**The task:** Give back each line of the listing precisely as written.
▬▬▬▬▬▬▬▬▬▬
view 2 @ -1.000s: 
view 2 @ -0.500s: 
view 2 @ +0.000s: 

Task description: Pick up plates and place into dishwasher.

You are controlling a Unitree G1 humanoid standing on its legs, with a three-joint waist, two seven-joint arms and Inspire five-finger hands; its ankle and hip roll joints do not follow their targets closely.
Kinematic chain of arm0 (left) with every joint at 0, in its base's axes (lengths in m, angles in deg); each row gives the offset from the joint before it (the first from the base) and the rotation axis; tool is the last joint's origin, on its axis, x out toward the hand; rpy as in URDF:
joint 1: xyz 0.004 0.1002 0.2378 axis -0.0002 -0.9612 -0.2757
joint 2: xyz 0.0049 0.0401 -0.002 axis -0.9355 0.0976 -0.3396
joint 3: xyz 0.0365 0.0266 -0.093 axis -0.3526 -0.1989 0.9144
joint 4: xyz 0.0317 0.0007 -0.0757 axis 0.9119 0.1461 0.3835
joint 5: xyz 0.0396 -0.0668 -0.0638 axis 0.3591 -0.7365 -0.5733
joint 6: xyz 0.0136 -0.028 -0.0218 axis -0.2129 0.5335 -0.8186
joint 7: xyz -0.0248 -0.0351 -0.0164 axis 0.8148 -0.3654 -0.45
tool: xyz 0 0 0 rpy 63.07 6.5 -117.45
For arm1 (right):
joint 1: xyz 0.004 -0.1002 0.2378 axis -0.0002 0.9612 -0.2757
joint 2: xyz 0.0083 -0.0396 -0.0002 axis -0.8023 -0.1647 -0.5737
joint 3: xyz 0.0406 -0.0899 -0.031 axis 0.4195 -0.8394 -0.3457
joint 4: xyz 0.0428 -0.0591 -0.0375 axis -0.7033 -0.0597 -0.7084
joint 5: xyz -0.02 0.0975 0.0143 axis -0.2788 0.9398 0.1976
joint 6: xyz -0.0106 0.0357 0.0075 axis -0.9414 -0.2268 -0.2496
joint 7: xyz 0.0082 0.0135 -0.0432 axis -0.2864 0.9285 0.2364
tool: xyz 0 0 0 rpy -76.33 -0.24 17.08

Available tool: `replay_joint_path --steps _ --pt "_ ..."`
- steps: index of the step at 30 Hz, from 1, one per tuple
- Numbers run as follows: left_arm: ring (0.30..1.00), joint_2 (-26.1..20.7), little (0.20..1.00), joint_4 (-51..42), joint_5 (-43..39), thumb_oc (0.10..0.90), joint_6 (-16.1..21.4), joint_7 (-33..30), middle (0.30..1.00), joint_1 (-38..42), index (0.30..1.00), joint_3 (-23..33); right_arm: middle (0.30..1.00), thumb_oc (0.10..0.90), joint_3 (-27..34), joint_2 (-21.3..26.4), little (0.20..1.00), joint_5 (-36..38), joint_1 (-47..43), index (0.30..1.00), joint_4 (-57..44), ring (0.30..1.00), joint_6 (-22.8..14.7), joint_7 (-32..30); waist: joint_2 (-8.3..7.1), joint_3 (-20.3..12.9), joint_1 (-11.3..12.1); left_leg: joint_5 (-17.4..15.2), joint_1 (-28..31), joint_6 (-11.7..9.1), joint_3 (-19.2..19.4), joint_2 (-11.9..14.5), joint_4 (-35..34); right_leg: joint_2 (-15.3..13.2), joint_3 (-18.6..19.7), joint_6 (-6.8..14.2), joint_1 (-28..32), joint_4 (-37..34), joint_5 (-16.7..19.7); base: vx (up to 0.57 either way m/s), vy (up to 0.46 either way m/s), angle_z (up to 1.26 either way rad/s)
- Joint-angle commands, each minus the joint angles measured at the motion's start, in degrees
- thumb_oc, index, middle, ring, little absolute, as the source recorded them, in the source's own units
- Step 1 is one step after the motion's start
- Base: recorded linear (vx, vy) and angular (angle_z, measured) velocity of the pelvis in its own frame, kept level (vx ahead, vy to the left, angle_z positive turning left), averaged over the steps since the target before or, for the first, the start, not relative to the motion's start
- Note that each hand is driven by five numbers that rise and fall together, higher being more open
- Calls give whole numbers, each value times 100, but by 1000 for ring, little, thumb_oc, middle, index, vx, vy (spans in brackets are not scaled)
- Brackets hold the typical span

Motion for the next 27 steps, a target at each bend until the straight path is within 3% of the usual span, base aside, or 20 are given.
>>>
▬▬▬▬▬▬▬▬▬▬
**Solution to the exercise:**
view 2 @ -1.000s: 
view 2 @ -0.500s: 
view 2 @ +0.000s: 

Task description: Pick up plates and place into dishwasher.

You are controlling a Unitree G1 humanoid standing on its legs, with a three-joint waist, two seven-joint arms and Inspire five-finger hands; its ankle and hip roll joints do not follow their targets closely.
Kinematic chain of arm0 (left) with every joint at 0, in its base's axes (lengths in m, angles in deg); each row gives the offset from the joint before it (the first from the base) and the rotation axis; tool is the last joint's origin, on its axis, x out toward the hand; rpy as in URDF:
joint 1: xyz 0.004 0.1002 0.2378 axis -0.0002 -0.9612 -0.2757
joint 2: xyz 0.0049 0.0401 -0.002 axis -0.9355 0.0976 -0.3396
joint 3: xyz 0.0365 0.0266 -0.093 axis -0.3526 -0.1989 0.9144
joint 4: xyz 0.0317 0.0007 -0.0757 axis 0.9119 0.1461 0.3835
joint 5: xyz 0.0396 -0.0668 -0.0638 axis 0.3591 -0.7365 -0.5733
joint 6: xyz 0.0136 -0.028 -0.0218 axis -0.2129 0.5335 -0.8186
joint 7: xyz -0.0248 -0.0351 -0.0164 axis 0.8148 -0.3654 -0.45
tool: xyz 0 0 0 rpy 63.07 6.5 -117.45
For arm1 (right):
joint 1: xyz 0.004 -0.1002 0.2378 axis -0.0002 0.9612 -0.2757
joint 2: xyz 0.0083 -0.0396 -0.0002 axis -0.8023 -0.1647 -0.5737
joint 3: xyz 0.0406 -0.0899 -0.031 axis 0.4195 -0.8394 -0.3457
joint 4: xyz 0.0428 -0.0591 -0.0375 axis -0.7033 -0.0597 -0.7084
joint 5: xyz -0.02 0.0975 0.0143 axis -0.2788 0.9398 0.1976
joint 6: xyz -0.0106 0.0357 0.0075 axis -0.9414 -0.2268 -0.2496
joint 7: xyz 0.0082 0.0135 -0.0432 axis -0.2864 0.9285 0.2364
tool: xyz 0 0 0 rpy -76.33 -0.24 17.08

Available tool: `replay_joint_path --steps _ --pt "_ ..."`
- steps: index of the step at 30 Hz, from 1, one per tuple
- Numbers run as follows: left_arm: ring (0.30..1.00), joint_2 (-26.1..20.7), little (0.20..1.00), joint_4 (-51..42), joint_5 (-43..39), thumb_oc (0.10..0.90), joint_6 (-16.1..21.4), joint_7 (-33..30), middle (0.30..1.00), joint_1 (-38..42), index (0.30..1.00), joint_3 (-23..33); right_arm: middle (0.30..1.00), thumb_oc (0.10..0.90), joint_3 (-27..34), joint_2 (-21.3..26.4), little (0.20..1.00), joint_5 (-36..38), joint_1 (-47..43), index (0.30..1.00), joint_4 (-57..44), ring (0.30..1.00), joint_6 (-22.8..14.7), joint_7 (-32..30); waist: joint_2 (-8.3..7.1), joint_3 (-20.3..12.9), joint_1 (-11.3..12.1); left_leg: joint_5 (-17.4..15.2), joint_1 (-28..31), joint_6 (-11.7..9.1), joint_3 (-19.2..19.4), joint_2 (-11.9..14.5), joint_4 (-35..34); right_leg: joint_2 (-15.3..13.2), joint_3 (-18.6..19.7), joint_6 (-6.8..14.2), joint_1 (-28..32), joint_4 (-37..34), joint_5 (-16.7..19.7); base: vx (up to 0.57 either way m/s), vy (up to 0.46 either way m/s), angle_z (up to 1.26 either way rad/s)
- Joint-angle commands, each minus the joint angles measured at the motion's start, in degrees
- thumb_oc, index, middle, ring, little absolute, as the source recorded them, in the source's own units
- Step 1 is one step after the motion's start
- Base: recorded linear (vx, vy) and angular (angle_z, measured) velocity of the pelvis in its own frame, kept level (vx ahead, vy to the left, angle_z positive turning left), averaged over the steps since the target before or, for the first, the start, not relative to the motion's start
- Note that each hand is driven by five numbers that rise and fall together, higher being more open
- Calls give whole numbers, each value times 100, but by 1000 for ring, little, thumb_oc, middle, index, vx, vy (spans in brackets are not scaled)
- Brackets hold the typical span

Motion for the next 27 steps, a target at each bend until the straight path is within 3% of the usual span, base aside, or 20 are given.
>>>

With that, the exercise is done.